References [1][2][3]

Periclase occurs naturally in contact metamorphic rocks and is a major component of most basic refractory bricks. It is a cubic form of magnesium oxide (MgO).

It was first described in 1840 and named from the Greek περικλάω (to break around) in allusion to its cleavage. The type locality is Monte Somma, Somma-Vesuvius Complex, Naples Province, Campania, Italy.[3]
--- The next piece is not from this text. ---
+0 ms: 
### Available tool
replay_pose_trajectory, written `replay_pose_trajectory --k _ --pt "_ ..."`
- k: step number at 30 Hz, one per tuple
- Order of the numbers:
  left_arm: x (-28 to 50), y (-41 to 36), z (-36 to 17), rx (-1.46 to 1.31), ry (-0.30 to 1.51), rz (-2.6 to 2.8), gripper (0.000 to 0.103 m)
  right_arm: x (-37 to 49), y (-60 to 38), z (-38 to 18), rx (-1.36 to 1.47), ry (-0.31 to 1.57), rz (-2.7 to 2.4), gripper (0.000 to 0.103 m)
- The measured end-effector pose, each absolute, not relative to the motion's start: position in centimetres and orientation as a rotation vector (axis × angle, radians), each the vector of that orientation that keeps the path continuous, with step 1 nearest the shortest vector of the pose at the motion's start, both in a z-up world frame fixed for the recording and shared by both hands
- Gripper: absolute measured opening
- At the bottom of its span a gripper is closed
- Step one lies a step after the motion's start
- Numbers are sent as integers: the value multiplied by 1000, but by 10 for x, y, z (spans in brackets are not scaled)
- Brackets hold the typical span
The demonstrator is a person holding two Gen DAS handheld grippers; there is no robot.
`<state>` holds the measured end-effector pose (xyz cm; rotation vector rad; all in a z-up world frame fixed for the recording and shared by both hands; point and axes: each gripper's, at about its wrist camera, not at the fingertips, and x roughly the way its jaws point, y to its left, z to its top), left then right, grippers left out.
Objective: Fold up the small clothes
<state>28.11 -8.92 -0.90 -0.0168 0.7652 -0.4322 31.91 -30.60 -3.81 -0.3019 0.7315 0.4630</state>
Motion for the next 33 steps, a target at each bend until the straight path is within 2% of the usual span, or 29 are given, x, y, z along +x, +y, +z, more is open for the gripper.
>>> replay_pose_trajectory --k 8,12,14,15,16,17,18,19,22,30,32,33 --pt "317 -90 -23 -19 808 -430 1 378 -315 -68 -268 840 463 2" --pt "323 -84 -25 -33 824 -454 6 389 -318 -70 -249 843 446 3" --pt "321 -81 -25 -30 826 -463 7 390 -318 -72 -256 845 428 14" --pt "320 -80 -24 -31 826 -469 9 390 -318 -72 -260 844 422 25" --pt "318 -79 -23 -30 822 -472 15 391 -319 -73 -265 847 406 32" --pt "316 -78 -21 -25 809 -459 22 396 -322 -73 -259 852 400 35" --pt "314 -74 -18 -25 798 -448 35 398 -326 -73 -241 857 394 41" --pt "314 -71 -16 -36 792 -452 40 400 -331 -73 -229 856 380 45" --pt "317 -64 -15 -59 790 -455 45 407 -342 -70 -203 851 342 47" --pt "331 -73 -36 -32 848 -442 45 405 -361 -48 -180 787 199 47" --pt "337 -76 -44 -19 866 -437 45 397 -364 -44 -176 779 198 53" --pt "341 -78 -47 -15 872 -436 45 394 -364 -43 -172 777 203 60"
The old term for the mineral is magnesia. Stones from the Magnesia region in ancient Anatolia contained both magnesium oxide and hydrated magnesium carbonate as well as iron oxides (such as magnetite). Thus these stones, called Stones from Magnesia in antiquity, with their unusual magnetic properties were the reason the terms magnet and magnetism were coined.

Periclase is usually found in marble produced by metamorphism of dolomitic limestones. It readily alters to brucite under near surface conditions.[3]

In addition to its type locality, it is reported from Predazzo, Tyrol, Austria; Carlingford, County Louth, Ireland; Broadford, Skye and the island of Muck, Scotland; León, Spain; the Bellerberg volcano, Eifel district, Germany; Nordmark and Långban, Varmland, Sweden; and Kopeysk, southern Ural Mountains, Russia. In the USA it occurs at the Crestmore quarry, Riverside County, California; Tombstone, Cochise County, Arizona; Gabbs district, Nye County, Nevada. In Canada, it occurs at Oka, Quebec and in Australia, west of Cowell, Eyre Peninsula, South Australia.[1]